NEC ECC: COVID-19 - 60.1(19) - effects not impossible to mitigate

NEC3 ECC Option C
The Contractor has issued a compensation event under 60.1(19) due to COVID-19. The Contractor paused work 23/03/2020, then put measures in place to comply with the CLC guidance. Works have restarted, some impact has been shown against planned Completion on 2 of the Contractor’s programme submissions since the pause and additional costs have been incurred.

The Project Manager is minded to reject the compensation event, relying upon the NEC ECC Guidance Notes (Apr 2013) as they include the related statement “A delay to planned Completion which can (as opposed to will) be recovered by acceleration, by increased resources, or by adjusting the programme does not stop the Contractor from completing on time. The Contractor must demonstrate that there is no reasonable means by which he can complete the works on time for the event to be recognised under the second bullet point.” With regards to “reasonable means”, the Project Manager believes that due to length of time remaining on the project, mitigating the effects of COVID are not impossible, therefore the test is not satisfied.

Noting that the guidance notes are exactly that. What course of action is available to the Contractor? He has spent some of the Employer’s money, without any instruction from the PM in getting work restarted after the pause and by putting additional measures in place on site, plus will be subject to additional welfare costs and the like from sub-contractors. If the impossible test is correct, then is COVID actually a Contractor risk, from which he must attempt to recover without compensation?

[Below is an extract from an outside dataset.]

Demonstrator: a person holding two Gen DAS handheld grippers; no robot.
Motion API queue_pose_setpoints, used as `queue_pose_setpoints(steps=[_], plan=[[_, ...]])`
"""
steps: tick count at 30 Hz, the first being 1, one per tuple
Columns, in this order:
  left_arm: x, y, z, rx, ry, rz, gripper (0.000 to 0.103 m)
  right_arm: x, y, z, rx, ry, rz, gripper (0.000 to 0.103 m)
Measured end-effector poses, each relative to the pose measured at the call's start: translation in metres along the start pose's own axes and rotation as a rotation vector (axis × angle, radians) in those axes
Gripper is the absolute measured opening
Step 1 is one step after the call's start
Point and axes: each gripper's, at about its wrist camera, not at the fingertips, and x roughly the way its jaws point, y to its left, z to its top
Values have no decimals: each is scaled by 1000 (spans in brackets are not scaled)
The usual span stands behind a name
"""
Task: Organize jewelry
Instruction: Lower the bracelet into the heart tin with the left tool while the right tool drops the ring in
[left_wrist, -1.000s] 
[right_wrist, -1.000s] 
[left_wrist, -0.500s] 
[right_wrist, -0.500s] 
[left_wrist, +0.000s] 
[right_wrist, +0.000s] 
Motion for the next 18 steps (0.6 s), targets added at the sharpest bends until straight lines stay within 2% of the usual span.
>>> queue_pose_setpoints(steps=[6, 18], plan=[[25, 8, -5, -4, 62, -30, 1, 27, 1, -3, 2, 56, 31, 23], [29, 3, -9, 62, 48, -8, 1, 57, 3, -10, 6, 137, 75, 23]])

The test under clause 19 seems to be fairly strict and I understand the word ‘stop’ is key to the intent. Although there will be a subjective assessment with what constitutes ‘stop’, on a project by project basis, it seems clear that the clause intends to provide an apportionment of risk. The Contractor assumes responsibility for the event up to the point where it ‘stops’ or prevents the works being completed at all, or by the (planned) completion date, with the Employer assuming responsibility beyond that.

The Contractor manages their share of the risk by taking appropriate and necessary action to deal with the effects of such an event, which may extend to using ‘best endeavours’, that is those steps in their power which are capable of mitigating the effects of the event.

In your situation it seems that the Project Manager is assuming that the period of time to (planned) completion means that measures can be taken to mitigate the effects, which doesn’t seem unreasonable. As the test is quite strict you would need to provide evidence that ‘best endeavours’ would not be sufficient to mitigate the effects.